United States District Court, S.D. New York.

March 25, 1998.

*494 Michael M. Maney, Sean R. O'Brien, Helaine Barnett, Gemma Solimene, Olivia Cassin, David M. Stern, The Legal Aid Society, Lucas Guttentag, Judy Rabinovitz, American Civil Liberties Union Immigrants' Rights Project, Scott A. Rosenberg, Civil Appeals & Law Reform Unit Foundation, for Petitioner.

Aaron M. Katz, Asst. U.S. Atty., Mary Jo White, U.S. Atty., for Respondents.


KAPLAN, District Judge.

This petition for a writ of habeas corpus presents the question whether the Due Process Clause requires that a permanent resident alien who is subject to a final order of deportation is entitled to a hearing before a decision maker independent of the Immigration and Naturalization Service ("INS"), rather than the INS district director, on his application for release pursuant to the Transitional Period Custody Rules ("TPCR"). On the return of petitioner's order to show cause, the Court concluded that it does and entered an order directing the petitioner's release unless the INS affords petitioner a hearing before an Immigration Judge ("IJ") within ten days of the date of the order. This opinion now sets forth the basis for that decision.


Petitioner, now age 32, has been a lawful permanent resident of the United States since the age of 4. His entire family resides in this country.

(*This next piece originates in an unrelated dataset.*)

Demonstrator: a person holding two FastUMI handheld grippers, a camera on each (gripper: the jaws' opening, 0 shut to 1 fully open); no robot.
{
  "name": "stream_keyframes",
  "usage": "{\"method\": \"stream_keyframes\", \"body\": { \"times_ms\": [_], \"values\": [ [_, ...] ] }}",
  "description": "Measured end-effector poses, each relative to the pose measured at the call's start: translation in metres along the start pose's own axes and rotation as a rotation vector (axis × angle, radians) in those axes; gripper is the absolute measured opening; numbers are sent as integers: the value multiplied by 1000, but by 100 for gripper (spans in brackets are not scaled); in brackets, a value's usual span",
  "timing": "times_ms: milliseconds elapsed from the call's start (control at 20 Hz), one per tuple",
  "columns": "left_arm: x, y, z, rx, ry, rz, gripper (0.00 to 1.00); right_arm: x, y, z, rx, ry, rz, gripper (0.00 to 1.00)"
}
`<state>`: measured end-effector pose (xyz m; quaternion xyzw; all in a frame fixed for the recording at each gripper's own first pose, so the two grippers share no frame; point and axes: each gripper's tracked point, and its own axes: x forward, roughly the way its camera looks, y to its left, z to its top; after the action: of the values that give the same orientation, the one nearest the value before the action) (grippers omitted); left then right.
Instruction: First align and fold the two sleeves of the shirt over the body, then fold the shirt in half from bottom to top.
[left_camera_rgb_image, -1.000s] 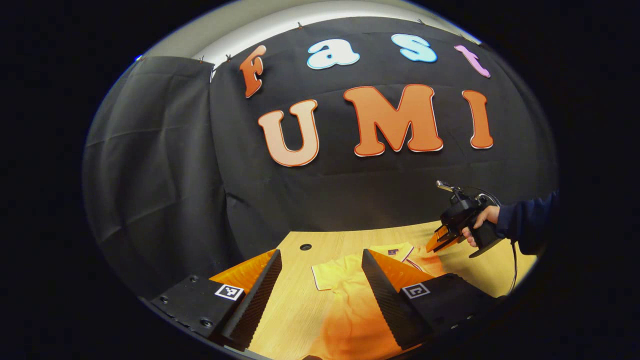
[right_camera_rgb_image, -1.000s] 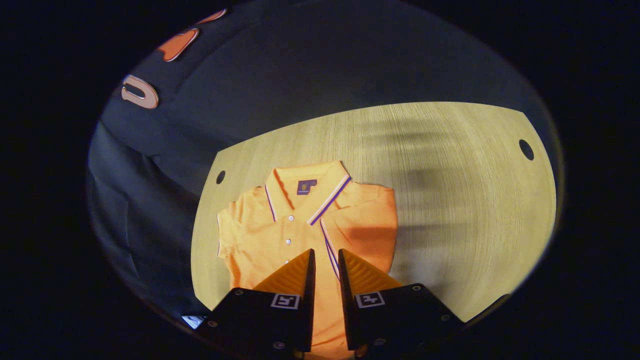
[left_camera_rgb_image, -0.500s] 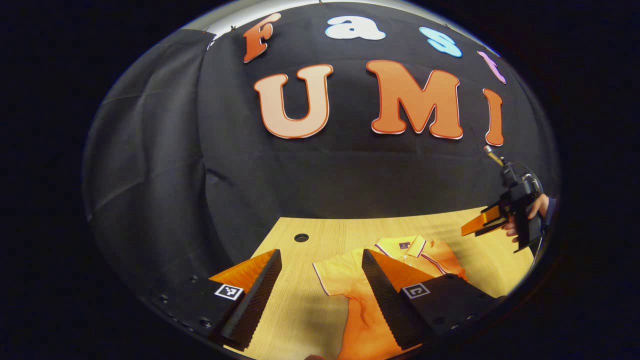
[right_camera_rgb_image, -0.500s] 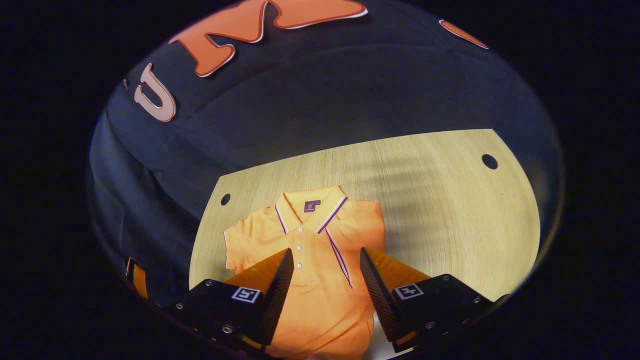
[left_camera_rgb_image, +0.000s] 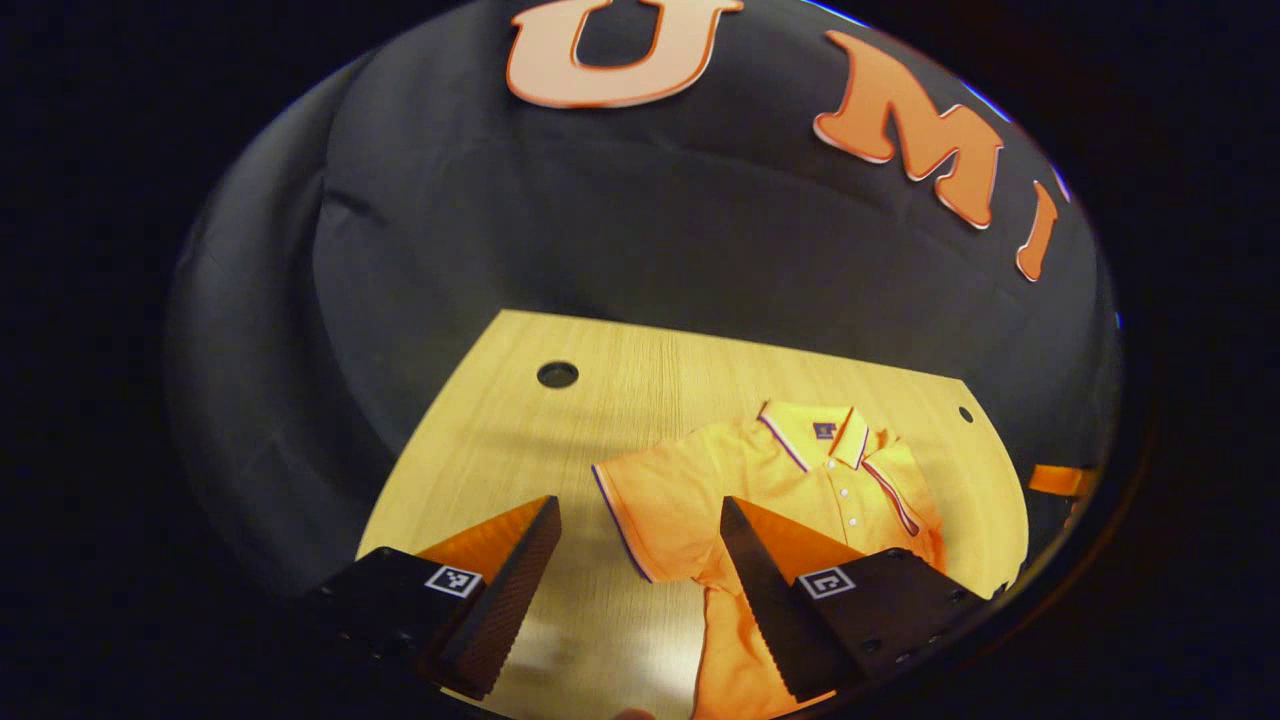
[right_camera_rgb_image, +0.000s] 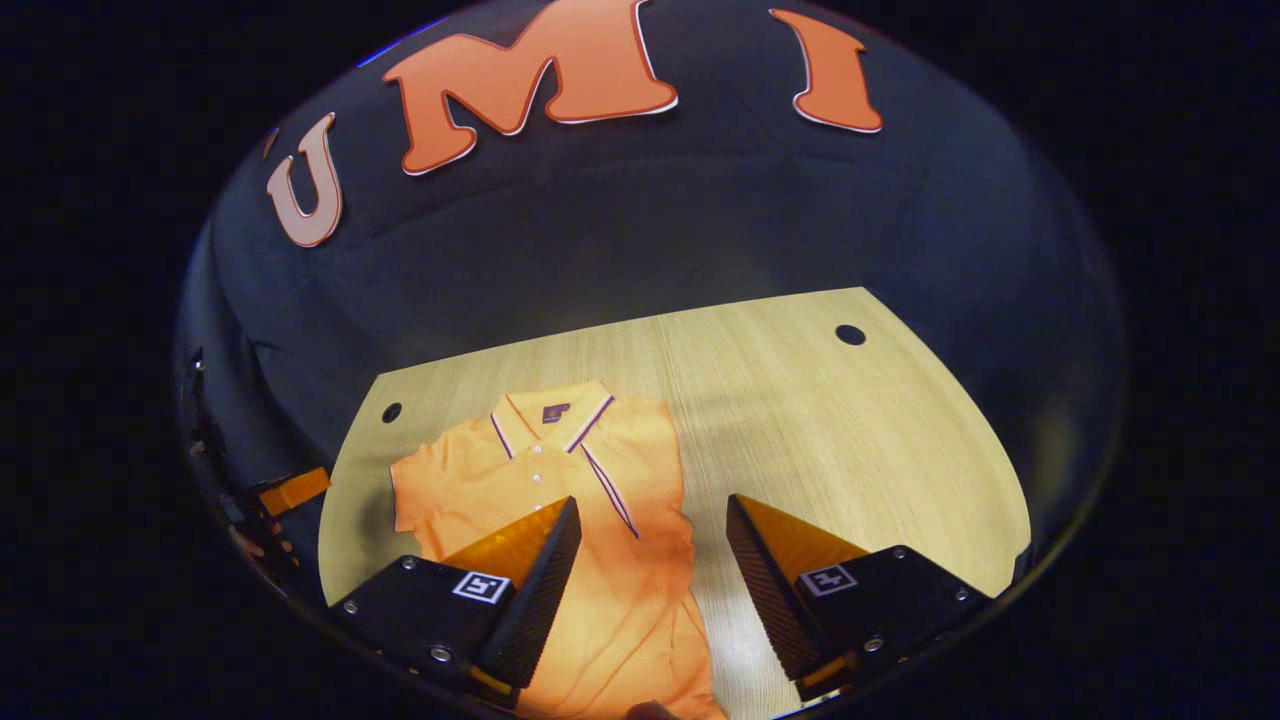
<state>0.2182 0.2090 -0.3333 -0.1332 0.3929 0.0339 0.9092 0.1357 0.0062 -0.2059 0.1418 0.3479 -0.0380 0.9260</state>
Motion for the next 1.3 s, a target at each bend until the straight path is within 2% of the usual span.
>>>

In 1990, petitioner was convicted in New York State court of attempted sale of a controlled substance in the third degree and sentenced to probation. He was convicted of parole violation in 1995, based in part on a New Jersey credit card theft conviction, and sentenced to one to three years in prison. He succeeded in shortening the sentence by serving time in a shock incarceration program and was released in late 1995.

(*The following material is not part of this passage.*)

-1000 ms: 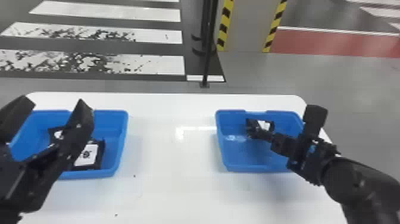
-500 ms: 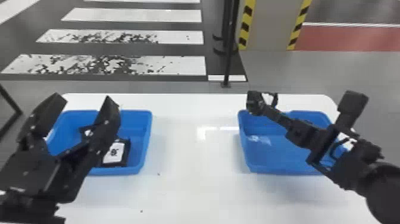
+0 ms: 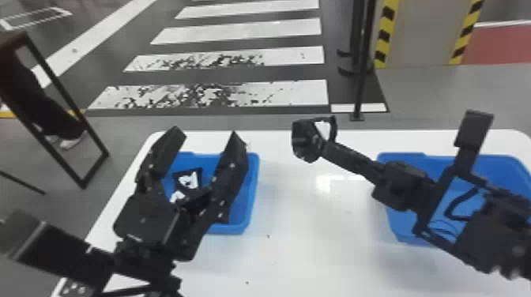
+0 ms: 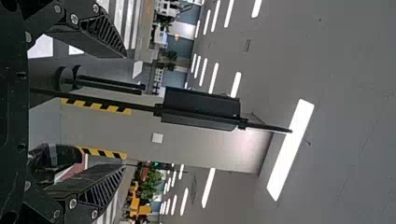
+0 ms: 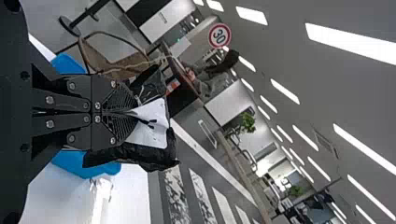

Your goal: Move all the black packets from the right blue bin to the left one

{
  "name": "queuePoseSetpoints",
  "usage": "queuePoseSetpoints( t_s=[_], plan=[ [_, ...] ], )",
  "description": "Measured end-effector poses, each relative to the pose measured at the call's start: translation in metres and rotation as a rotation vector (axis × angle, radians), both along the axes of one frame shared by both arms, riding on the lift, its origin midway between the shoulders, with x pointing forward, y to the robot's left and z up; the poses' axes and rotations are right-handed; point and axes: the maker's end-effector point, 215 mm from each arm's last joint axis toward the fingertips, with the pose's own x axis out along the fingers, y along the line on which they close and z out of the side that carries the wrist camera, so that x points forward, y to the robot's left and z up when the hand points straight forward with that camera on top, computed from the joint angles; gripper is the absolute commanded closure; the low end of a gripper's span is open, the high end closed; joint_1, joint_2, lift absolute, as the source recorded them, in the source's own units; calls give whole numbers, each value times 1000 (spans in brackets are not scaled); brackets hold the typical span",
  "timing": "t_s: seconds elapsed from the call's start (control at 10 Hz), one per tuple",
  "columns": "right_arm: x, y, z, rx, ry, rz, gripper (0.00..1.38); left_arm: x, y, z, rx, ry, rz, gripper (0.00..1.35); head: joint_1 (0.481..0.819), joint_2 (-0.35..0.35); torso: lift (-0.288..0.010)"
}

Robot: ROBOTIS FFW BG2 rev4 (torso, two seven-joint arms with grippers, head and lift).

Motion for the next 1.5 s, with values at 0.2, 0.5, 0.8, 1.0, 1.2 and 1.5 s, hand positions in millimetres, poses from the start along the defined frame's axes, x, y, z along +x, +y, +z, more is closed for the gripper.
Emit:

While petitioner was in New Jersey custody, the INS commenced deportation proceedings against petitioner on the basis of the New York drug conviction. Petitioner sought a waiver of deportation pursuant to Section 212(c) of the Immigration and Nationality *495 Act.[1] In 1996, however, Congress enacted the Antiterrorism and Effective Death Penalty Act ("AEDPA"),[2] which eliminated the possibility of waiver of deportation for those convicted of aggravated felonies. The statute did not directly answer the question whether it precluded waivers in favor of aliens who, like petitioner, had applied prior to the enactment of AEDPA. Nevertheless, in February 1997, the Attorney General ruled that AEDPA precluded waivers in favor those who had applied prior to its enactment.[3] In consequence, the IJ denied petitioner's application and ordered him deported, a decision that was affirmed in January 1998 by the Board of Immigration Appeals ("BIA"). Petitioner has sought review of the deportation order in the Second Circuit, which has stayed the order pending its review. His case evidently will be governed by the decision in Henderson v. INS,[4] which raises the same issue and was argued on January 21, 1998.

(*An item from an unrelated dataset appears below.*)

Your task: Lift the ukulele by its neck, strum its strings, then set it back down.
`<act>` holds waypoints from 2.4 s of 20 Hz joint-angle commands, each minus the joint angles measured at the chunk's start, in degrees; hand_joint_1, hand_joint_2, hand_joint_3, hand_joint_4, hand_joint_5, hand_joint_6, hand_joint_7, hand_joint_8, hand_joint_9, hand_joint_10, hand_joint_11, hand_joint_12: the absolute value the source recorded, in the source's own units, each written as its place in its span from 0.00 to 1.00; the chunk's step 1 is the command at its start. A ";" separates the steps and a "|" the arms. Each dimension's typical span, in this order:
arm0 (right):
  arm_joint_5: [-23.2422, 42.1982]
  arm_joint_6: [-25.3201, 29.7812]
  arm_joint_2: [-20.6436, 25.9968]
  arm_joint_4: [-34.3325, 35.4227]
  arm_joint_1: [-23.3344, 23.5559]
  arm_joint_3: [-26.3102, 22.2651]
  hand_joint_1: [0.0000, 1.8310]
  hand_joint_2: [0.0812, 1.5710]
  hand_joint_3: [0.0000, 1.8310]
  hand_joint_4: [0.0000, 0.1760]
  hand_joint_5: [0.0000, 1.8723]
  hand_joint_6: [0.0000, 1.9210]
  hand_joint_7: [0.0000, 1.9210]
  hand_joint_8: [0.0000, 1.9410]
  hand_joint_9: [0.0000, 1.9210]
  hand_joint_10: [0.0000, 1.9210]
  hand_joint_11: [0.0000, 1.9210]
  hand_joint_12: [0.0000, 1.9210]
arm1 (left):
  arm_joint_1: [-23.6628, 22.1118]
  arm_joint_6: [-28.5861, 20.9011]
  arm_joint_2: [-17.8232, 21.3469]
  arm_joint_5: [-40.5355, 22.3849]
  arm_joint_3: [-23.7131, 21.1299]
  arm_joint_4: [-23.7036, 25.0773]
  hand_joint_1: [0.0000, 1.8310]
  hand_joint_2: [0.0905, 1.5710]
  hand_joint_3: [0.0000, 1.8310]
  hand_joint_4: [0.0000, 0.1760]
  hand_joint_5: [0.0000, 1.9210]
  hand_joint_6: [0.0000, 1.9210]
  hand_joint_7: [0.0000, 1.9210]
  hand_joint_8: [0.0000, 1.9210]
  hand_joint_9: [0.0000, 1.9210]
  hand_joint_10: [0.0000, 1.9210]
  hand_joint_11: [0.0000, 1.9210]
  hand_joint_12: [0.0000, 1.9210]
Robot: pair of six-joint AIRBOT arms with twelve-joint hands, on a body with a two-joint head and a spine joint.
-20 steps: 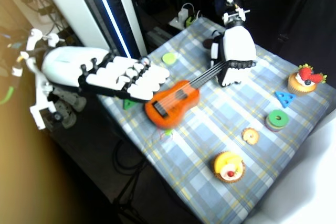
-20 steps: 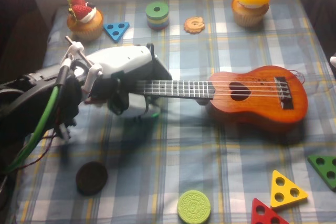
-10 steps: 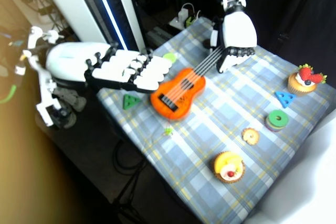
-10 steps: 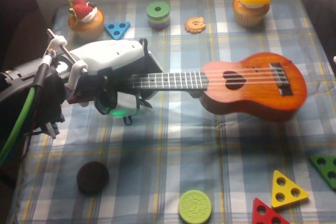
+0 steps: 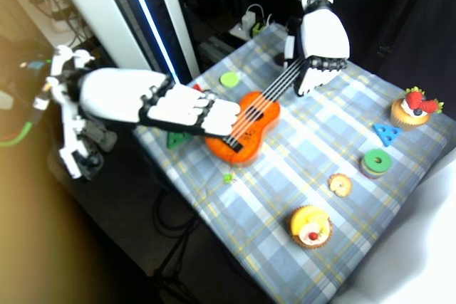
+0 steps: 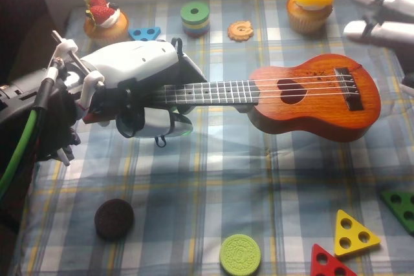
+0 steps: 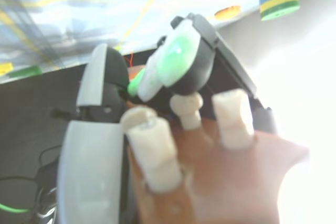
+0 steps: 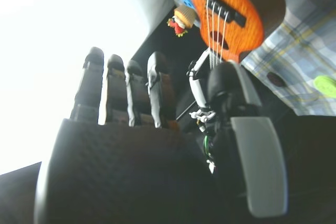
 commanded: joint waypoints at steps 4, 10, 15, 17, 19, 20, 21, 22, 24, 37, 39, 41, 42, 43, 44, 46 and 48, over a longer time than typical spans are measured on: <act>-0.85 -0.01 -1.46 -2.94 4.67 0.84 0.59 0.71 0.46 0.27 0.23 0.01 0.01 0.00 0.00 0.00 0.00 0.21 | -0.72 -0.64 0.39 -7.05 -0.39 0.64 0.70 0.76 0.00 0.00 0.49 1.00 0.63 1.00 0.74 1.00 0.80 1.00; -5.12 0.85 -3.55 -6.76 6.86 1.45 0.42 0.78 0.40 0.00 0.21 0.00 0.00 0.00 0.00 0.00 0.00 0.00 | -0.72 -0.80 0.39 -7.39 -0.59 0.96 0.70 0.75 0.00 0.00 0.48 1.00 0.62 1.00 0.74 1.00 0.79 1.00; -4.92 15.48 -3.83 -16.02 6.86 3.06 0.52 0.70 0.45 0.16 0.28 0.01 0.00 0.00 0.00 0.00 0.00 0.00 | -0.41 -1.02 0.46 -7.72 -0.48 0.95 0.71 0.76 0.00 0.00 0.47 1.00 0.61 1.00 0.74 1.00 0.78 1.00; -3.92 16.09 -2.79 -16.78 6.86 2.23 0.53 0.70 0.45 0.09 0.31 0.01 0.00 0.00 0.00 0.00 0.00 0.00 | -0.39 -1.15 0.42 -7.66 -0.25 0.87 0.69 0.76 0.00 0.00 0.47 1.00 0.61 1.00 0.74 1.00 0.79 1.00; -1.87 19.73 -1.18 -18.98 6.86 1.64 0.59 0.70 0.44 0.00 0.36 0.02 0.00 0.00 0.00 0.00 0.00 0.00 | -0.36 -1.16 0.36 -7.53 0.09 0.28 0.71 0.75 0.00 0.00 0.48 1.00 0.62 1.00 0.75 1.00 0.81 1.00; -0.68 20.86 -0.37 -19.40 6.85 1.41 0.58 0.72 0.39 0.00 0.38 0.03 0.02 0.00 0.00 0.00 0.00 0.00 | -0.26 -1.17 0.30 -7.36 0.32 -0.08 0.70 0.76 0.00 0.00 0.48 1.00 0.62 1.00 0.74 1.00 0.80 1.00; 0.38 20.91 0.48 -19.40 6.85 0.98 0.55 0.75 0.36 0.00 0.41 0.03 0.04 0.00 0.00 0.00 0.00 0.00 | -0.18 -1.18 0.22 -7.22 0.47 -0.32 0.68 0.77 0.00 0.00 0.48 1.00 0.62 1.00 0.75 1.00 0.80 1.00; 1.82 20.90 1.29 -19.39 6.85 0.68 0.54 0.75 0.36 0.00 0.43 0.03 0.06 0.00 0.00 0.00 0.00 0.00 | -0.08 -1.18 0.13 -7.14 0.57 -0.53 0.68 0.77 0.00 0.00 0.48 1.00 0.62 1.00 0.75 1.00 0.79 1.00; 4.31 20.06 2.61 -17.78 6.85 0.32 0.58 0.77 0.21 0.00 0.30 0.05 0.06 0.01 0.13 0.03 0.00 0.47 | 0.33 -1.19 -0.25 -6.64 0.84 -0.86 0.69 0.76 0.00 0.00 0.49 1.00 0.63 1.00 0.75 1.00 0.80 1.00; 8.54 11.78 3.20 -8.26 6.85 -0.60 0.53 0.92 0.01 0.03 0.10 0.00 0.03 0.00 0.00 0.00 0.00 0.00 | 1.10 1.71 -2.27 -1.35 2.79 -2.47 0.55 0.80 0.01 0.00 0.35 0.77 0.21 0.98 0.25 1.00 0.31 1.00; 8.83 11.76 3.38 -8.05 6.84 -0.68 0.52 0.93 0.01 0.00 0.10 0.00 0.04 0.00 0.00 0.00 0.00 0.00 | 1.10 1.87 -1.72 -1.99 2.31 -2.47 0.50 0.74 0.00 0.00 0.16 0.32 0.14 0.55 0.10 0.81 0.08 1.00; 9.16 11.58 3.48 -7.74 6.84 -0.71 0.55 0.94 0.01 0.00 0.12 0.00 0.06 0.00 0.03 0.01 0.03 0.02 | 1.16 1.88 -0.99 -2.84 1.67 -2.39 0.42 0.77 0.00 0.00 0.14 0.08 0.11 0.26 0.04 0.59 0.00 0.96; 9.44 11.38 3.57 -7.46 6.83 -0.74 0.58 0.93 0.00 0.00 0.13 0.00 0.06 0.00 0.05 0.00 0.01 0.15 | 1.30 1.88 -0.46 -3.65 1.20 -2.39 0.38 0.77 0.00 0.00 0.12 0.03 0.12 0.13 0.04 0.50 0.00 0.94; 9.80 11.18 3.76 -7.18 6.83 -0.86 0.60 0.91 0.00 0.03 0.14 0.00 0.08 0.00 0.07 0.00 0.00 0.26 | 1.41 1.88 0.27 -4.49 0.50 -2.37 0.36 0.76 0.00 0.00 0.11 0.01 0.11 0.06 0.03 0.41 0.00 0.88; 10.50 10.71 4.17 -6.77 6.78 -1.17 0.60 0.91 0.00 0.10 0.13 0.00 0.07 0.00 0.07 0.00 0.00 0.30 | 1.60 1.83 1.52 -6.05 -0.63 -2.40 0.32 0.75 0.00 0.13 0.05 0.00 0.06 0.01 0.01 0.26 0.00 0.73; 12.04 9.38 5.02 -5.80 6.41 -1.93 0.62 0.90 0.00 0.09 0.09 0.00 0.05 0.00 0.06 0.00 0.00 0.29 | 2.04 -3.48 4.26 -9.70 -2.50 0.70 0.34 0.69 0.00 0.25 0.02 0.00 0.00 0.00 0.00 0.02 0.00 0.28; 13.88 8.95 5.58 -4.83 5.50 -2.33 0.47 0.89 0.00 0.15 0.03 0.00 0.01 0.00 0.04 0.00 0.00 0.29 | 2.96 -9.69 7.24 -14.97 -4.24 3.71 0.30 0.70 0.01 0.21 0.00 0.00 0.00 0.00 0.00 0.00 0.00 0.01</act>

On January 20, 1998, petitioner was taken into INS custody in the wake of the BIA's affirmance of the deportation order and now is incarcerated in Pike County, Pennsylvania. On January 27, 1998, petitioner, through counsel, applied pursuant to the TPCR to the district director of the INS for release on his own recognizance or on bond pending review of the deportation order. The request was denied on February 13, 1998 in a brief letter. Petitioner promptly appealed the district director's custody decision to the BIA.

Petitioner filed this petition on March 10, 1998. Although the initial filing appeared to seek review of the district director's decision as well as other relief, petitioner at oral argument limited his claim to the single contention that the Due Process Clause entitles him to have his application for release pursuant to the TPCR heard by a decision maker independent of the INS such as an IJ.


Insofar as is relevant here, the TPCR[5] provide that the Attorney General may release petitioner and others similarly situated if "the alien was lawfully admitted to the United States and satisfies the Attorney General that the alien will not pose a danger to the safety of other persons or of property and is likely to appear for any scheduled proceeding..."[6] The regulations implementing the TPCR provide that an alien seeking release thereunder may apply to the district director,[7] whose decision is subject to de novo review by the BIA.[8]

In this case, it is undisputed that petitioner was admitted lawfully to the United States. He contended before the district director, unsuccessfully, that he should be released pending the outcome of his petition for review of the deportation order because he would not pose a danger and would appear for scheduled proceedings. Much of his petition reads as if he were seeking review by this Court of the district director's decision, which of course he may not now obtain because he has appealed from that decision to the BIA and he therefore has not exhausted *496 his administrative remedies.[9] As noted above, however, petitioner has abandoned all such claims. He presses only a more basic, structural issue concerning the procedure by which his application for release pending review was determined he contends that the Due Process Clause entitles him to a hearing on the issue before an impartial adjudicator.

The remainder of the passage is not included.